Droit de partage : la Wallonie envisage de passer à 3 %
Il arrive fréquemment qu’un immeuble soit détenu en indivision par plusieurs copropriétaires, que cette situation résulte d’une volonté commune ou qu’elle découle de circonstances indépendantes de la volonté des parties, comme c’est notamment le cas en matière successorale. Une telle indivision peut toutefois rapidement être source de contraintes, raison pour laquelle le Code civil consacre le principe selon lequel nul n’est tenu de rester en indivision.

Principe :
L’une des modalités permettant de mettre fin à une indivision consiste au rachat, pour l’un des indivisaires, des quotes-parts détenues par les autres. La sortie d’indivision présente l’avantage de permettre à celui qui le souhaite de rester propriétaire du bien concerné, tout en assurant à ceux qui souhaitent en être quitte d’obtenir la valeur de leurs parts.
Elle peut être soit totale, soit partielle. En ce qui concerne les biens pour lesquels l’acte fait cesser l’indivision entre tous les copropriétaires, le droit sera liquidé sur la valeur de la totalité de ces biens. La sortie partielle donnera lieu, quant à elle, au droit de partage calculé sur la valeur de la part indivise cédée.
Il convient également de noter qu’il est uniquement possible de sortir d’indivision avec des indivisaires détenant des droits de même nature, qu’il s’agisse de pleine propriété, de nue-propriété ou d’usufruit. En effet, la notion même d’indivision repose sur le principe selon lequel plusieurs personnes possèdent des droits de même nature sur un même bien.
Réforme envisagée :
Le droit de partage s’élève actuellement à 1 % en Région wallonne, mais le gouvernement projette de le porter à 3 %. Cette mesure vise à rétablir une équité fiscale entre les transactions immobilières classiques (soumises aux droits de vente pour les primo-acquéreurs de 3 %) et les sorties d’indivisions.

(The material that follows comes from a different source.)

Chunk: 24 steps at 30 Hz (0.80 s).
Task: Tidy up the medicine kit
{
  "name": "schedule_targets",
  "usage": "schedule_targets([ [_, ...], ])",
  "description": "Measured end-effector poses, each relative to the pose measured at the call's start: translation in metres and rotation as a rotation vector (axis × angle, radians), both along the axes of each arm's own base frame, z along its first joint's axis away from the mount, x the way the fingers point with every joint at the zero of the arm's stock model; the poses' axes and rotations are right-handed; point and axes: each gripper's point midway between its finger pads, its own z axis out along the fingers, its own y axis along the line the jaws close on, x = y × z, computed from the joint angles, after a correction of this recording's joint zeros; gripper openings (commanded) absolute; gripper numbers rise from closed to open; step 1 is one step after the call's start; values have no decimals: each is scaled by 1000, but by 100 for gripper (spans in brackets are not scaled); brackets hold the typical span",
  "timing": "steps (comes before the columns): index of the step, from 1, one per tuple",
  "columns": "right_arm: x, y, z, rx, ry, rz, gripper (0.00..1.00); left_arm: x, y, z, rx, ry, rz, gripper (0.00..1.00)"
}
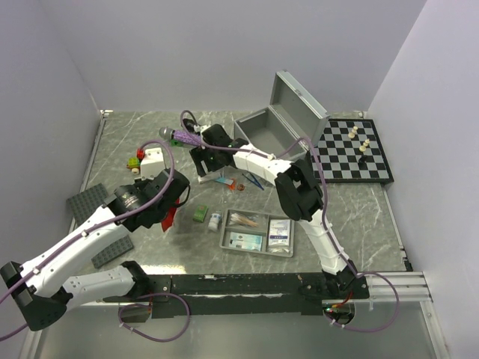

Certaines situations resteront toutefois soumises au taux réduit de 1 %, notamment dans le cadre d’un divorce ou à l’occasion de la fin d’une cohabitation légale.
Il convient toutefois de souligner que tout tiers qui entre conventionnellement dans une indivision et qui rachète ensuite des parts indivises est considéré comme un acquéreur. Ce n’est dès lors pas le droit de partage qui sera appliqué, mais le droit de vente.
Et dans les autres Régions ?
Les droits de partage sont actuellement de 2,5 % en Flandre (avec les mêmes exceptions que celles qui seraient prévues en Wallonie) et de 1 % en Région de Bruxelles-Capitale. Il n’est pas exclu que la Région bruxelloise s’aligne un jour sur les autres régions comme ce fut le cas pour la période suspecte de cinq ans dans le cadre des donations mobilières.